FAQ
Hey Cloudera genius guys .

I read this

Via Cloudera, Hadoop is currently used by most of the giants in the
space including Google, Yahoo, Facebook (we wrote about Facebook’s use
of Cloudera here), Amazon, AOL, Baidu and more.

On.
http://www.techcrunch.com/2009/10/01/hadoop-clusters-get-a-monitoring-client-with-cloudera-desktop/

if this is true can you guys help us beat Y G and F.

Is it true that Google uses hadoop?
Is it true that above mentoned giants use Hadoop via Cloudera?

Thanks,
Stan S

Search Discussions

  • Jean-Daniel Cryans at Oct 2, 2009 at 11:36 pm
    Stan,

    First, this is not the Cloudera mailing list and this is not a dev question.
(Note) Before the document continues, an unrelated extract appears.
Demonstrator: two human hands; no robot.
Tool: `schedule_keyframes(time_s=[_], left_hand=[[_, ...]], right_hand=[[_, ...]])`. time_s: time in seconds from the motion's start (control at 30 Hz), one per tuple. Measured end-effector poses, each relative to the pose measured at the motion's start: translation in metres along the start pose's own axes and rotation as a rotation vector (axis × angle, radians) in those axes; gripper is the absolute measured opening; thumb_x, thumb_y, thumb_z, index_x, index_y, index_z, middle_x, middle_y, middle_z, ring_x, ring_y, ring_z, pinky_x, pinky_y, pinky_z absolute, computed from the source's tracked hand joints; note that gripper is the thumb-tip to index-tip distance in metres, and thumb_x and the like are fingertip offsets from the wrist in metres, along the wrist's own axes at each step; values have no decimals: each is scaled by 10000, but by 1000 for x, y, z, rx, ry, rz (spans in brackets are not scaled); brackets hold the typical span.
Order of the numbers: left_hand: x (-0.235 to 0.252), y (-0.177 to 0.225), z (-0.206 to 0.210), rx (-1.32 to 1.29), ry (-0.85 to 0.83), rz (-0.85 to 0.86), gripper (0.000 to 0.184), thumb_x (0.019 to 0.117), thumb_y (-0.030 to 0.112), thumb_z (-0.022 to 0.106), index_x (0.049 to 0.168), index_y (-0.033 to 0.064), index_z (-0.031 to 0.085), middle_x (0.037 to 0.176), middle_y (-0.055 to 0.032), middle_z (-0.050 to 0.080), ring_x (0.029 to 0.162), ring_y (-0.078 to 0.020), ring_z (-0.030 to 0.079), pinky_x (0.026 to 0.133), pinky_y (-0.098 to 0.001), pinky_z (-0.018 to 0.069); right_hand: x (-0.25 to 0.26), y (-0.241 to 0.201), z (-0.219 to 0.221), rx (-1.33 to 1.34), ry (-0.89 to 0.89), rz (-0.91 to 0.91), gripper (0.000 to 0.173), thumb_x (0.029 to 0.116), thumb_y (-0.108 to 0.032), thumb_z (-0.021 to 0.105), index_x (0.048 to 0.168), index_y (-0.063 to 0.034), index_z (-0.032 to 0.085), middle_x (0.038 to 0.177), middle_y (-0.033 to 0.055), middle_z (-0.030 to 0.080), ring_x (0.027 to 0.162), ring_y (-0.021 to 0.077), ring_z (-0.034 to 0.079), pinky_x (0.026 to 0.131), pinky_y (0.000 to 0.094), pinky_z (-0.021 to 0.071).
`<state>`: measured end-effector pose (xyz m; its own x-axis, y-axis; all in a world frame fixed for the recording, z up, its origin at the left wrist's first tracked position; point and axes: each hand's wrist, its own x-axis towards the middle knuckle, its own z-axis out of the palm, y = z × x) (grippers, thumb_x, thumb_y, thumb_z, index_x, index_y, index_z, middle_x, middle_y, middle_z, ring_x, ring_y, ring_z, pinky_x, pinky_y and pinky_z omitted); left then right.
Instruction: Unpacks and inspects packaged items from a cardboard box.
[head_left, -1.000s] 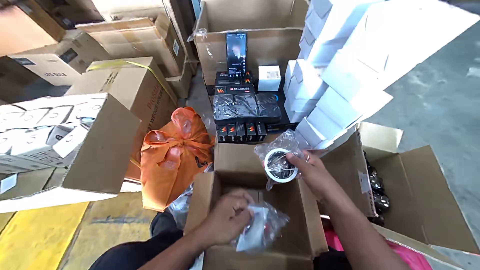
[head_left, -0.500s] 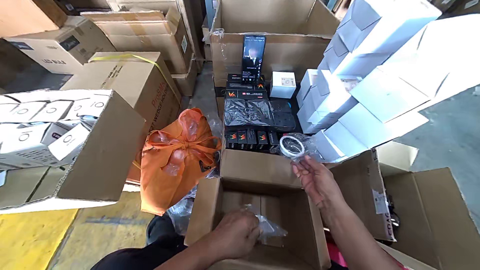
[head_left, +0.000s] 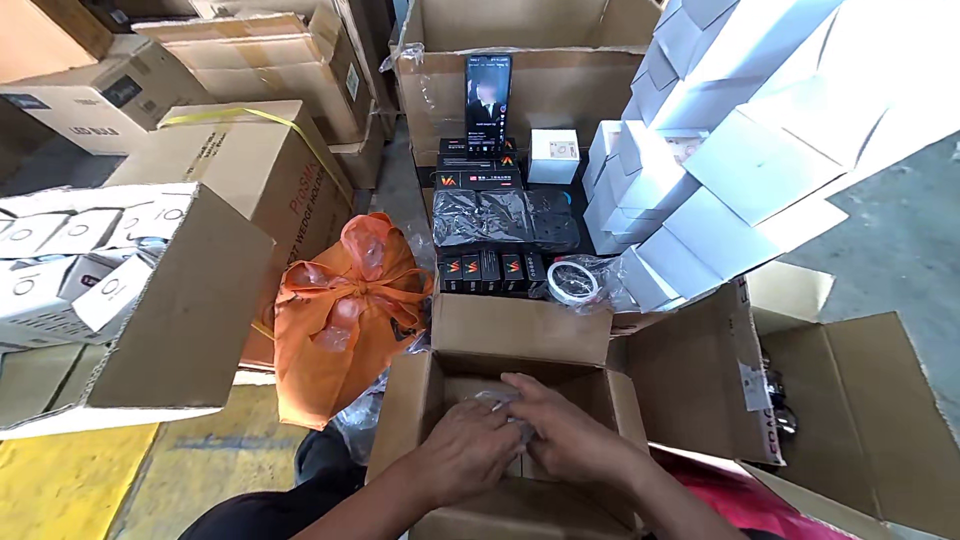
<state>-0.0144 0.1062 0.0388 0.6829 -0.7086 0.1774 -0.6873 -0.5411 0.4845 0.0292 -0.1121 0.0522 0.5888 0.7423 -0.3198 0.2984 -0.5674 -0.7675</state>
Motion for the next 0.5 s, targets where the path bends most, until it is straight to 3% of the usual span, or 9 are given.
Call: schedule_keyframes(time_s=[0.07, 0.13, 0.2, 0.27, 0.33, 0.4, 0.43, 0.5], left_hand=[[-1, 2, 1, -36, 14, 5, 309, 1087, 288, 473, 917, 97, 647, 817, -54, 686, 822, -201, 701, 798, -395, 581], [-2, 3, -1, -119, 16, -28, 332, 1092, 307, 465, 919, 89, 645, 801, -52, 684, 806, -190, 696, 789, -394, 577], [-1, 3, -10, -213, -51, -118, 382, 1069, 405, 507, 924, 86, 658, 795, -51, 680, 807, -188, 687, 803, -409, 567], [1, -1, -22, -245, -185, -228, 435, 969, 526, 638, 994, 98, 712, 929, -70, 715, 956, -236, 683, 899, -467, 552], [0, -10, -31, -214, -281, -329, 354, 904, 444, 727, 1060, 127, 741, 1194, -114, 676, 1223, -310, 588, 1049, -538, 475], [-2, -18, -38, -192, -364, -423, 264, 938, 327, 692, 1108, 131, 740, 1473, -150, 547, 1454, -346, 413, 1181, -570, 345], [-3, -21, -42, -196, -390, -463, 249, 963, 305, 664, 1115, 123, 739, 1481, -156, 544, 1447, -346, 427, 1168, -573, 362], [-5, -24, -45, -219, -390, -488, 227, 997, 303, 615, 1042, 104, 715, 1180, -107, 692, 1150, -278, 648, 980, -547, 517]], right_hand=[[0, 3, -3, -63, -95, 39, 327, 867, -144, 740, 1190, -102, 713, 1521, 188, 482, 1379, 366, 487, 1078, 584, 445], [-2, 5, -7, -68, -125, 60, 202, 944, -246, 694, 1042, -71, 716, 1203, 143, 669, 1106, 314, 647, 921, 566, 525], [-5, 5, -10, 4, -86, 89, 204, 960, -267, 662, 931, -68, 694, 977, 98, 683, 906, 254, 658, 805, 524, 530], [-7, 6, -14, 75, -18, 94, 203, 942, -257, 696, 865, -70, 685, 1021, 69, 683, 946, 200, 652, 838, 453, 539], [-9, 10, -16, 147, 65, 68, 190, 903, -201, 752, 820, -52, 669, 1092, 74, 681, 1024, 172, 646, 886, 389, 542], [-10, 14, -16, 211, 129, 46, 159, 868, -143, 773, 804, -51, 660, 1122, 62, 679, 1068, 138, 635, 908, 336, 537], [-10, 15, -15, 235, 146, 48, 148, 857, -125, 776, 797, -53, 662, 1127, 53, 679, 1067, 123, 630, 905, 316, 533], [-10, 16, -13, 264, 155, 84, 164, 837, -128, 795, 776, -66, 655, 1105, 33, 679, 1044, 102, 624, 886, 302, 528]])
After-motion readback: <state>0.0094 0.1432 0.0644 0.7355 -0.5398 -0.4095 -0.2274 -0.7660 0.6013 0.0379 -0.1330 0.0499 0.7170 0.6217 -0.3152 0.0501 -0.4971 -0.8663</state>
    Also, AFAIK, Google uses Hadoop only to interface with people outside
    since MapReduce works the same way.
    I think this article is wrong in saying that Google, Yahoo! and
    Facebook are using Hadoop via Cloudera and I'm 99% sure of that. They
    all have enough expertise to not be dependent on a support contract
    and Y! even has it's own distro of Hadoop (tho not supported like
    cloudera does). Maybe Leena Rao thought that Cloudera were the only
    ones developing Hadoop and took the biggest names out of the PoweredBy
    page.

    J-D
    On Fri, Oct 2, 2009 at 7:02 PM, Smith Stan wrote:
    Hey Cloudera genius guys .

    I read this

    Via Cloudera, Hadoop is currently used by most of the giants in the
    space including Google, Yahoo, Facebook (we wrote about Facebook’s use
    of Cloudera here), Amazon, AOL, Baidu and more.

    On.
    http://www.techcrunch.com/2009/10/01/hadoop-clusters-get-a-monitoring-client-with-cloudera-desktop/

    if this is true can you guys help us beat Y G and F.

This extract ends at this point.